Between 1990 and 2014, significant results were obtained for reducing child and maternal mortality, as set by the fourth and fifth Millennium Development Goals. However, there are alarming disparities from country to country and between rural and urban regions with concentrations of mortality in the poorest rural areas of Sub-Saharan Africa and Southern Asia. To address these problems, top priority should be given to interventions designed to make emergency obstetric services (EmOC) available and accessible to everyone.

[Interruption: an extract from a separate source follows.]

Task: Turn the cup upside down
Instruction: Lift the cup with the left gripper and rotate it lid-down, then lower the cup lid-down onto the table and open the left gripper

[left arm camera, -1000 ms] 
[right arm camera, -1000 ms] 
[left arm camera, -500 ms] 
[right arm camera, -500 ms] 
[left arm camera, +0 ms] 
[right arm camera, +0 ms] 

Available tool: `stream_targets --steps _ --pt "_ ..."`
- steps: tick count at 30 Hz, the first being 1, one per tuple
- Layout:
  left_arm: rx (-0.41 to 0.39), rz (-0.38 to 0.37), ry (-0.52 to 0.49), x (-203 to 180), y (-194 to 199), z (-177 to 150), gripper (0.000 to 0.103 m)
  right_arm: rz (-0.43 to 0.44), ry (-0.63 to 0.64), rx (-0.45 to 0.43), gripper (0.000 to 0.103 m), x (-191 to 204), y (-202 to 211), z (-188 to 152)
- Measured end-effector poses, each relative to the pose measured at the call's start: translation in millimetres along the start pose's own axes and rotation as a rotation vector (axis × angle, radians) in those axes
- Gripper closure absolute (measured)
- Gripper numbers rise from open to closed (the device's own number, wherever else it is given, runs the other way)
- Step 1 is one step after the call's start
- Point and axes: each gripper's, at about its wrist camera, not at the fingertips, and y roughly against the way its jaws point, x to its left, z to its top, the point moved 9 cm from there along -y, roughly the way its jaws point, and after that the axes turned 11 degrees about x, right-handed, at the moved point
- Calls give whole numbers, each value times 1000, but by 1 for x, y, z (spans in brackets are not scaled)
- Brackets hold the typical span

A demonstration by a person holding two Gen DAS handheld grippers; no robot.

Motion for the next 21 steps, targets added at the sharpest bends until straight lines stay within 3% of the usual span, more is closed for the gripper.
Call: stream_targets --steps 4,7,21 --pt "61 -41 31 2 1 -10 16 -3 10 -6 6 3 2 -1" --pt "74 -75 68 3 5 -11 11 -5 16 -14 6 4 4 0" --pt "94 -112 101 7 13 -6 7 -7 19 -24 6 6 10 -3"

The study, published in the International Journal of Gynecology and Obstetrics presents data collected in the Yirol hospital of South Sudan, managed by the NGO Doctors with Africa–CUAMM. It considered the number of women admitted to the hospital for delivery in 2012 and highlights improvements over previous years. An increase was seen in the total number of hospital births, which more than doubled over 2009, reaching about 13% of the 8,213 births in the area (compared to 5.9% in 2009).

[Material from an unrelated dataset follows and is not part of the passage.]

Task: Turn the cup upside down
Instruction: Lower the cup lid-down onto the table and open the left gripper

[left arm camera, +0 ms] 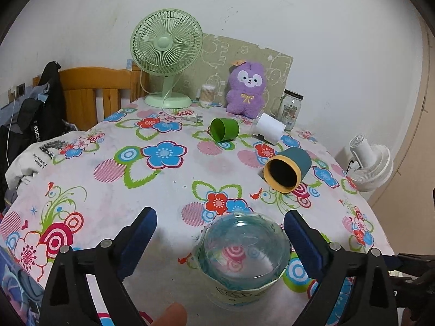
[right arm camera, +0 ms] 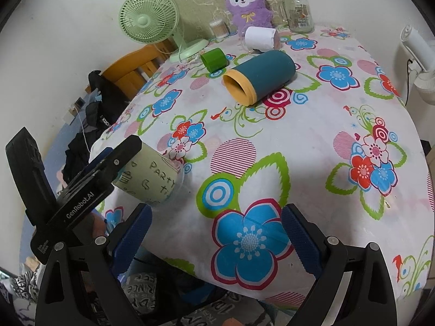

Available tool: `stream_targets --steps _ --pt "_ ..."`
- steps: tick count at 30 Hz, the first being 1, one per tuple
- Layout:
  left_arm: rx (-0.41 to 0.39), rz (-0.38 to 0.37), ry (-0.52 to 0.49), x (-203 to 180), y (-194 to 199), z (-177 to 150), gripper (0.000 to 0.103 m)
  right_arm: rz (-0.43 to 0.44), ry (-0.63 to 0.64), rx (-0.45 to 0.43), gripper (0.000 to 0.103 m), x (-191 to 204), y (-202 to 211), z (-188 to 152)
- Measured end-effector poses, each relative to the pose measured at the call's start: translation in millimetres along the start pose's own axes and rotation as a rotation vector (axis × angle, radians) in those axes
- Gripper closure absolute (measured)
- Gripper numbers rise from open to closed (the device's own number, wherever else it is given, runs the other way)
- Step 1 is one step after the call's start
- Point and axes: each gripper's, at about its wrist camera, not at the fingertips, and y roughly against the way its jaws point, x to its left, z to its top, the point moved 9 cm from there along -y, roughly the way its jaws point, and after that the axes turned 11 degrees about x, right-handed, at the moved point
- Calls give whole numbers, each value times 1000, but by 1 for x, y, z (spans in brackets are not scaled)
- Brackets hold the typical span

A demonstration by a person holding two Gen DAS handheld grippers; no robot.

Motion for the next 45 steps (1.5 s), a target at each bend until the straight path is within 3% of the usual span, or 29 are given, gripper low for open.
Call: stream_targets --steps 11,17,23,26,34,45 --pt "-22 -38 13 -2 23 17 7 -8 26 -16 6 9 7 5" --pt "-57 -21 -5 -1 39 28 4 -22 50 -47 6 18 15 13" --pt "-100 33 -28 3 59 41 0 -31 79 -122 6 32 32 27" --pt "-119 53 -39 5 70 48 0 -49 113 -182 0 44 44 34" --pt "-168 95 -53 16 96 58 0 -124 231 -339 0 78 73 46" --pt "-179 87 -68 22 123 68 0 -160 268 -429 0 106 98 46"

The causes of this improvement can be found in an approach centered on the hospital’s operation. One of its strong points was the introduction of an ambulance in 2011. Though it is also used for other emergencies, the ambulance is managed by the maternity department, providing a free service 24 hours a day which helps women be quickly admitted to the hospital.
The study’s goal is to show how in underprivileged remote settings, such as rural South Sudan, a hospital-centered approach, supported by an ambulance referral service to peripheral areas to the main healthcare center, is a major first step to improve emergency obstetric services and directly combat high maternal and child mortality rates.